The language of gaming is peppered with clues to this stunted childhood.
Stories and worlds which don’t have a number after them (Fallout 3, Far Cry 4, GTA 5) are termed “new IPs” — intellectual properties.
Not “new stories” but “a thing we own, which is new. It is ours, and we shall sell it for profit.”
Games which use microtransactions use the Orwellian line Free To Play — but are always Pay To Win and increasingly Pay Just To Continue.
Success metrics are solely coined in terms of sales and subscriptions where the story can be threadbare as long as the mechanics keep people hooked (I’m looking at you, Destiny).
At its worst, this ingrained acceptance of capitalist norms is embedded so deeply that it begins to teach other fields.
Eve Online, a dystopian sci-fi future in which the player effectively acts out the US libertarian dream in a vast galactic playground, is used by economists to model certain aspects of market behaviour.
Call of Duty multiplayer combat maps are paralleled by Ikea’s floorplans.

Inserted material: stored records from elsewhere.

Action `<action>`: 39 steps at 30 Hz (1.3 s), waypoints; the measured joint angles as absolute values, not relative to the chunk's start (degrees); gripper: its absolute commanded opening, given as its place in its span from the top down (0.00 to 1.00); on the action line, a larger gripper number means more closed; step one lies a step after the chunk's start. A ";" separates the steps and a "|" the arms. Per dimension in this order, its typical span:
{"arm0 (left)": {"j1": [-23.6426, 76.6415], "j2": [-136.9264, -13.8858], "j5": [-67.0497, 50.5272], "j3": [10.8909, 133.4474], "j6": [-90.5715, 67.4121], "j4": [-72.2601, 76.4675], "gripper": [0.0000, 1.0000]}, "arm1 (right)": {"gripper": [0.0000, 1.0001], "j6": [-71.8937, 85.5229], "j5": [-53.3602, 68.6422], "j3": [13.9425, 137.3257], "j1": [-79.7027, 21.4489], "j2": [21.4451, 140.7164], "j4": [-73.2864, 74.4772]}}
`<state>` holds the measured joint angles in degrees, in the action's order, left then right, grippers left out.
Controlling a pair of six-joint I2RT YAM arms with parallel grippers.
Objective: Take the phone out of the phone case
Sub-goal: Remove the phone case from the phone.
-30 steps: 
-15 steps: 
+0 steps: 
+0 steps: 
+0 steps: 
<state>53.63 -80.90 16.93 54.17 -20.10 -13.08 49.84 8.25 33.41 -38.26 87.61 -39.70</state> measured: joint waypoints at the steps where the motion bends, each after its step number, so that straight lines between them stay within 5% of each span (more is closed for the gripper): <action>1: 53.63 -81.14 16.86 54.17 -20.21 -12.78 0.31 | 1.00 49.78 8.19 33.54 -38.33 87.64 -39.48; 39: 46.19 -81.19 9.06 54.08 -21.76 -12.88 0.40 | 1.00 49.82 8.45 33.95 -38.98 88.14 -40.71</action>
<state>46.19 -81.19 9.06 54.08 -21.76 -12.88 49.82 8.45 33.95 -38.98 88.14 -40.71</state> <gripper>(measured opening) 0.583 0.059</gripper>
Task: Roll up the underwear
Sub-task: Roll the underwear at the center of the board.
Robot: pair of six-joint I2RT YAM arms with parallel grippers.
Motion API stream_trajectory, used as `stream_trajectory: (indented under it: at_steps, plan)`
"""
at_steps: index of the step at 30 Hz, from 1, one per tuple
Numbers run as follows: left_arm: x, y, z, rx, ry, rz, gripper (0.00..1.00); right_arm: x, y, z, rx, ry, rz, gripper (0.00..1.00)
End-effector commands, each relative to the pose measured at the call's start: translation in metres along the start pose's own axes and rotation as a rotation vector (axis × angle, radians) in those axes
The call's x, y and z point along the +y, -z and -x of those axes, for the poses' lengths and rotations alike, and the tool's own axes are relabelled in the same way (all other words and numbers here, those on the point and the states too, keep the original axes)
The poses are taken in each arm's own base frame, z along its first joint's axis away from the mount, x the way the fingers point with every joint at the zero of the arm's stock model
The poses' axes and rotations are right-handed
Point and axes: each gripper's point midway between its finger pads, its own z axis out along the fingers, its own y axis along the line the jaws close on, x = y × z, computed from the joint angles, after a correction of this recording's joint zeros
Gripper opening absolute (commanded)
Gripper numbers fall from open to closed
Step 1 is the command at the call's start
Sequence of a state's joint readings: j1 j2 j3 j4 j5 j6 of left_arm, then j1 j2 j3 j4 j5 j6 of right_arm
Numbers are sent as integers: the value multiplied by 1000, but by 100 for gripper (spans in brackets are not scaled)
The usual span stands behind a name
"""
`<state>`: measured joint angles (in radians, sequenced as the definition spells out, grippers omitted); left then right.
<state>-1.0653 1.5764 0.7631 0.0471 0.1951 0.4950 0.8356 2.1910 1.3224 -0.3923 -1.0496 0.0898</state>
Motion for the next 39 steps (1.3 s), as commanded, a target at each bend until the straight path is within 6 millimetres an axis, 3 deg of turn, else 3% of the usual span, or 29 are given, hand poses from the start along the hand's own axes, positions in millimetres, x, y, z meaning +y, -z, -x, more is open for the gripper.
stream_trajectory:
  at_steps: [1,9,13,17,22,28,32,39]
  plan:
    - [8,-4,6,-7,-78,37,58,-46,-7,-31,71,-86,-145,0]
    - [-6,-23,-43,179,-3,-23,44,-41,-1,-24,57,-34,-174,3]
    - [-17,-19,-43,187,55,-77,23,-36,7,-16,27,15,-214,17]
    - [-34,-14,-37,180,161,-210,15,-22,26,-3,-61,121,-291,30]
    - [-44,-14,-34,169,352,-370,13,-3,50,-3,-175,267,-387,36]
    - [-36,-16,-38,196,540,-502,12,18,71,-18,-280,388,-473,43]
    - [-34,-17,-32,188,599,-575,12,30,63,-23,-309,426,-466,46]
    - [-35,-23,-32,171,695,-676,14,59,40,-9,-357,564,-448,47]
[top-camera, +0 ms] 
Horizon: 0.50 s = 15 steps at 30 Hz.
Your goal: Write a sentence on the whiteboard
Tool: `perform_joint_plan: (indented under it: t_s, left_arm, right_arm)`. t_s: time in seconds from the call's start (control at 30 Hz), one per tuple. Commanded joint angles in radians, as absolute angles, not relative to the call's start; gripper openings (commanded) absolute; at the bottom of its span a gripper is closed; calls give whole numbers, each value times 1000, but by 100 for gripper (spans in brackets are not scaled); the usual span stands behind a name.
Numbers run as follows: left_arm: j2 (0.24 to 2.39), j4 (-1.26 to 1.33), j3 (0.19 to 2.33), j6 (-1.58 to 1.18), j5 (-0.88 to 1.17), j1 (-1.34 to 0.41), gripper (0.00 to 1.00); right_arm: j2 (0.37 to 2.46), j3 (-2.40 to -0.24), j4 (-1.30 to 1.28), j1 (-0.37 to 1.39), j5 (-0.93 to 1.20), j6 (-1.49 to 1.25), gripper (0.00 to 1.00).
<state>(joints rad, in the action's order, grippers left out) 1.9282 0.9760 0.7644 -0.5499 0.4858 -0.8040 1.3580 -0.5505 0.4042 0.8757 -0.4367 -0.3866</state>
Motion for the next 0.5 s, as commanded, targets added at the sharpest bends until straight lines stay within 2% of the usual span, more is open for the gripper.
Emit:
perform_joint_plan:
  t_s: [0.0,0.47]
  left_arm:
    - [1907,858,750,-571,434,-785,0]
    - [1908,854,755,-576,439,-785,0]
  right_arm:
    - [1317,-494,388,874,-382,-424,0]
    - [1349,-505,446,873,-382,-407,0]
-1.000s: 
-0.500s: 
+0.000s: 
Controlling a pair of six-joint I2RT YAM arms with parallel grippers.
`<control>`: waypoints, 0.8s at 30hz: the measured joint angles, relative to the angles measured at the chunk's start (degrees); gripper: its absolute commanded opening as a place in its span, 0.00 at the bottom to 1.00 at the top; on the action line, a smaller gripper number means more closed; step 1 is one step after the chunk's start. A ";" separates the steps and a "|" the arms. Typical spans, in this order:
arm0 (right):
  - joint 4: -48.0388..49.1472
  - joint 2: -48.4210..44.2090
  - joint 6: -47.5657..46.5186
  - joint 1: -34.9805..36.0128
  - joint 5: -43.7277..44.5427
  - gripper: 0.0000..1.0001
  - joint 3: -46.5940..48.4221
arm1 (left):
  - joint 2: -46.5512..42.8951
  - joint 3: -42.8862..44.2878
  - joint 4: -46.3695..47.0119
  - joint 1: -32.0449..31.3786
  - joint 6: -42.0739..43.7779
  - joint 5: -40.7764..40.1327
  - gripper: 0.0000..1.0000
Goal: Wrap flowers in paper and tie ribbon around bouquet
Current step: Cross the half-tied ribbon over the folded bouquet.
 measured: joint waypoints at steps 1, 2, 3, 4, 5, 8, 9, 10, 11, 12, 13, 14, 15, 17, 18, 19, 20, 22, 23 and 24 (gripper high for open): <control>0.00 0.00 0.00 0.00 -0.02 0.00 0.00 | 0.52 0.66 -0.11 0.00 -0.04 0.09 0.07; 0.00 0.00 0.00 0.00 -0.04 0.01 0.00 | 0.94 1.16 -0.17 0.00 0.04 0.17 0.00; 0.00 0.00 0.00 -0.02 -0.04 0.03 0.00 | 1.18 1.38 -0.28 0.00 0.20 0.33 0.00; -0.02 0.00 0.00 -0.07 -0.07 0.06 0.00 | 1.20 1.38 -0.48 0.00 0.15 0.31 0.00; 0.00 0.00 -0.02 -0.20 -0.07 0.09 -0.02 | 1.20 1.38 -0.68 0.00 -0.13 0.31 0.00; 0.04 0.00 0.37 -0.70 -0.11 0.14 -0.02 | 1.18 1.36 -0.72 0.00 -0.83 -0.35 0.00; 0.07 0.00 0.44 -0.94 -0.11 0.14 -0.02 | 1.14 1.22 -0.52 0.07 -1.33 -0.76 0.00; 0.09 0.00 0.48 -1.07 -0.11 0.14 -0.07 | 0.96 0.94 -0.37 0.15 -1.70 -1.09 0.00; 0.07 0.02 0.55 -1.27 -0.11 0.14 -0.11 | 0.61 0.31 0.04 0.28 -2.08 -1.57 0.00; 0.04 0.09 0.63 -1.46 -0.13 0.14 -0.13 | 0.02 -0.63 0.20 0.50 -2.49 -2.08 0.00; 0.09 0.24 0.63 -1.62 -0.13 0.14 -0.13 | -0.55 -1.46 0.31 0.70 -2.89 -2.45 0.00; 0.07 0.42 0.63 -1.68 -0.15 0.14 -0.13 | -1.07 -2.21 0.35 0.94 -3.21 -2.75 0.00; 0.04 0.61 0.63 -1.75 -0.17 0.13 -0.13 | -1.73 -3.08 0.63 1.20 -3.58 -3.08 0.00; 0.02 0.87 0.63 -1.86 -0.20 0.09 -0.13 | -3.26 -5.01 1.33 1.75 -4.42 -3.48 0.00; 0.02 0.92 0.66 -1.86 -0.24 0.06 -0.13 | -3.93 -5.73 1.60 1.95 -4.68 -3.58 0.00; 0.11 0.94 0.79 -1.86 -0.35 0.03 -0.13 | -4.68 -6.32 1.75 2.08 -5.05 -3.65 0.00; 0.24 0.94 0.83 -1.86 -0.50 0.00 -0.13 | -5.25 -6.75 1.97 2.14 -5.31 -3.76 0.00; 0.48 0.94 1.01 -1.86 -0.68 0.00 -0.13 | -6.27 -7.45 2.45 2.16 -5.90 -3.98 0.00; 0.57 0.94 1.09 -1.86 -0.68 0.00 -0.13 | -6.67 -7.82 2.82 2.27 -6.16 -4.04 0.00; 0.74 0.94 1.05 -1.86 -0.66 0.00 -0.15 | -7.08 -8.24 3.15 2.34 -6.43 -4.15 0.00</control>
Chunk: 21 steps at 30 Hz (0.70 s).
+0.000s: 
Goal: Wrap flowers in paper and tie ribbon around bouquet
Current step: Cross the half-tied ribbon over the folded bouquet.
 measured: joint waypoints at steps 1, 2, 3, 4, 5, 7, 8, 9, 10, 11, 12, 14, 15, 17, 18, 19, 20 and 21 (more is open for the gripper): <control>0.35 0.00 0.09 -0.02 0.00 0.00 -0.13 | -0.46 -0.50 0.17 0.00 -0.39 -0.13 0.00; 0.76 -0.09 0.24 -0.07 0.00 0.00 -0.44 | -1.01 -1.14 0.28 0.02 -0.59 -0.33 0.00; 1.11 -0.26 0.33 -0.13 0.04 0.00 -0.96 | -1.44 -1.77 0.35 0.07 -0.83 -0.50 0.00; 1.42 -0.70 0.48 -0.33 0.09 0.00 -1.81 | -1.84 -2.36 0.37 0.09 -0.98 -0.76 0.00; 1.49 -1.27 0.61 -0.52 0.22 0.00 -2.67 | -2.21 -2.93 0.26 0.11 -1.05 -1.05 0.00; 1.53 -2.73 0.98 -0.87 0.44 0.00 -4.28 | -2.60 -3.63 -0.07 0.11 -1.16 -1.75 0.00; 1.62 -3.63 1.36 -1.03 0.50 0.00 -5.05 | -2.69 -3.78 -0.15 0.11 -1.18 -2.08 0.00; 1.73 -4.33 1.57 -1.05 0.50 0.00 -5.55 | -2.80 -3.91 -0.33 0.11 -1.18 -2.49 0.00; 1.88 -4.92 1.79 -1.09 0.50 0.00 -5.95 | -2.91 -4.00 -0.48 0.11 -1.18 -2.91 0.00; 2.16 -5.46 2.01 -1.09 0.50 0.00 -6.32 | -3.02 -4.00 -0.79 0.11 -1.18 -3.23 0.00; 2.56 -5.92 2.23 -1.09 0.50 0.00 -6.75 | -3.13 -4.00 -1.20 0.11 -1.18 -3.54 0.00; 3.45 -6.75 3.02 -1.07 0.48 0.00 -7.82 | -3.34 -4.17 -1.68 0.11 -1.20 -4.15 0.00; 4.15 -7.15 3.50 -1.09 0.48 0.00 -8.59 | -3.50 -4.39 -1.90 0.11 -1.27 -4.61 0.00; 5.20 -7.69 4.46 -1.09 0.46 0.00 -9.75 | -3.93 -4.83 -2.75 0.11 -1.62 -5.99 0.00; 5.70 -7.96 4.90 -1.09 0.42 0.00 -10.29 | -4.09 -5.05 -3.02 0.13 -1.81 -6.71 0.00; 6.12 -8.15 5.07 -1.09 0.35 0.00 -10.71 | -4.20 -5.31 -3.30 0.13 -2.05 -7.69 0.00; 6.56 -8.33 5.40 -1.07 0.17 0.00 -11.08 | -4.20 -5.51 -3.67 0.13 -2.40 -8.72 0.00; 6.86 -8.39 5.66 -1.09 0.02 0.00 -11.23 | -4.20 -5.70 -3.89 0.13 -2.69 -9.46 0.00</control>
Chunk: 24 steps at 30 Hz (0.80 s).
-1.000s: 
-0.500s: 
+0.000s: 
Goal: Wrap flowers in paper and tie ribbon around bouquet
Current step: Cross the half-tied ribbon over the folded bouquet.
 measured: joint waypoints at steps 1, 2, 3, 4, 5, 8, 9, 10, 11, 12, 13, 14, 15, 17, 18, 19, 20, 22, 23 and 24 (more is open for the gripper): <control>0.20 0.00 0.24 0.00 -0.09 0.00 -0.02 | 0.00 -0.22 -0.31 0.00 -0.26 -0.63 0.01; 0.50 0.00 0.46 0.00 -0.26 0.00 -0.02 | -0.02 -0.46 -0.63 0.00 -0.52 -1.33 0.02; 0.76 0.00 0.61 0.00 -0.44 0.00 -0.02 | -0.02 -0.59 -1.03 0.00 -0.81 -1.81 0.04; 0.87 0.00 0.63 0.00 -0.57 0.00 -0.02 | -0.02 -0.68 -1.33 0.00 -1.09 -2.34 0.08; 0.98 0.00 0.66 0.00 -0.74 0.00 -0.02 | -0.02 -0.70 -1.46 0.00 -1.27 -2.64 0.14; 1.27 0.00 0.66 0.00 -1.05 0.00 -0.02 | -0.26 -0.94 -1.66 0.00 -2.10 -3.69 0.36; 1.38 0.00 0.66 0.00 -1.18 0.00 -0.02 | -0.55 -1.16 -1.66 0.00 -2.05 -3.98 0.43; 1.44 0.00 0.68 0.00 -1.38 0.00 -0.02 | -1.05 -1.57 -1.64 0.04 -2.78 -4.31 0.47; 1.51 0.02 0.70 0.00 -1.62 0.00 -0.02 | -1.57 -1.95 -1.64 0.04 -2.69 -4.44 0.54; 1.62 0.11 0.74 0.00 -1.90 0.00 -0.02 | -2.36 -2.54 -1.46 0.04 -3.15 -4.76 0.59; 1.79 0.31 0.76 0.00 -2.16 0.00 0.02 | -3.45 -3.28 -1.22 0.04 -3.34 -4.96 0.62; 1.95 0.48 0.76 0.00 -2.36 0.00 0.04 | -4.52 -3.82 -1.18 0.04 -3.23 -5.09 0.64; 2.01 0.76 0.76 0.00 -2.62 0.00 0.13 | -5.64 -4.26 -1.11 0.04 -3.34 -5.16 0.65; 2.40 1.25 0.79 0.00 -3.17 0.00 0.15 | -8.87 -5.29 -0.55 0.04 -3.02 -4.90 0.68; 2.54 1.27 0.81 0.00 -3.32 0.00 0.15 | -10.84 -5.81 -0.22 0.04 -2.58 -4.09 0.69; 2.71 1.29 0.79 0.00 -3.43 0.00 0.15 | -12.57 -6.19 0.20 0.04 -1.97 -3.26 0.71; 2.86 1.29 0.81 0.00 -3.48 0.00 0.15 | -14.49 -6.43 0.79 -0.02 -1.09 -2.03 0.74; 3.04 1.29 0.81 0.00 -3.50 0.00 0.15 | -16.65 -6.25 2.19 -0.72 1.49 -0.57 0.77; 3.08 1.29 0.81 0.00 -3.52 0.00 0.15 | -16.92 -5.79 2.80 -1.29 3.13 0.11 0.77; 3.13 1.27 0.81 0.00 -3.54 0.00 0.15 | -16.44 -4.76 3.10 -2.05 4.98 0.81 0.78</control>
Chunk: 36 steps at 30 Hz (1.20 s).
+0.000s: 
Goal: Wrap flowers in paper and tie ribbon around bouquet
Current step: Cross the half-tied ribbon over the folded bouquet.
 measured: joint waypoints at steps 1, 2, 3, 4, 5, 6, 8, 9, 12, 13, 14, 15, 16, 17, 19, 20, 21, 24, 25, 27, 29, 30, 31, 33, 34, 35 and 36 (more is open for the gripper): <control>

Where among this is the Luther Blissett of first-person shooters? The Joe Hill of the MMO? Where is a furious El Lissitzsky, challenging real-time strategy structures with the cry: “This is not how it has to be”?
They doubtless exist, but they have not had a say in moulding the tropes and norms of this titanic industrial homage to modern capitalism, bloody in tooth and claw.
That has been left to the money men, a combination of suits, military junkies, Silicon Valley “entrepreneurs” and wannabes chasing their gold rush.
If this all sounds a depressing framework to begin a gaming column, it is. But it’s also a framework with purpose — think of this as an initial manifesto to put class front and centre in a field of entertainment where it is routinely, scandalously absent.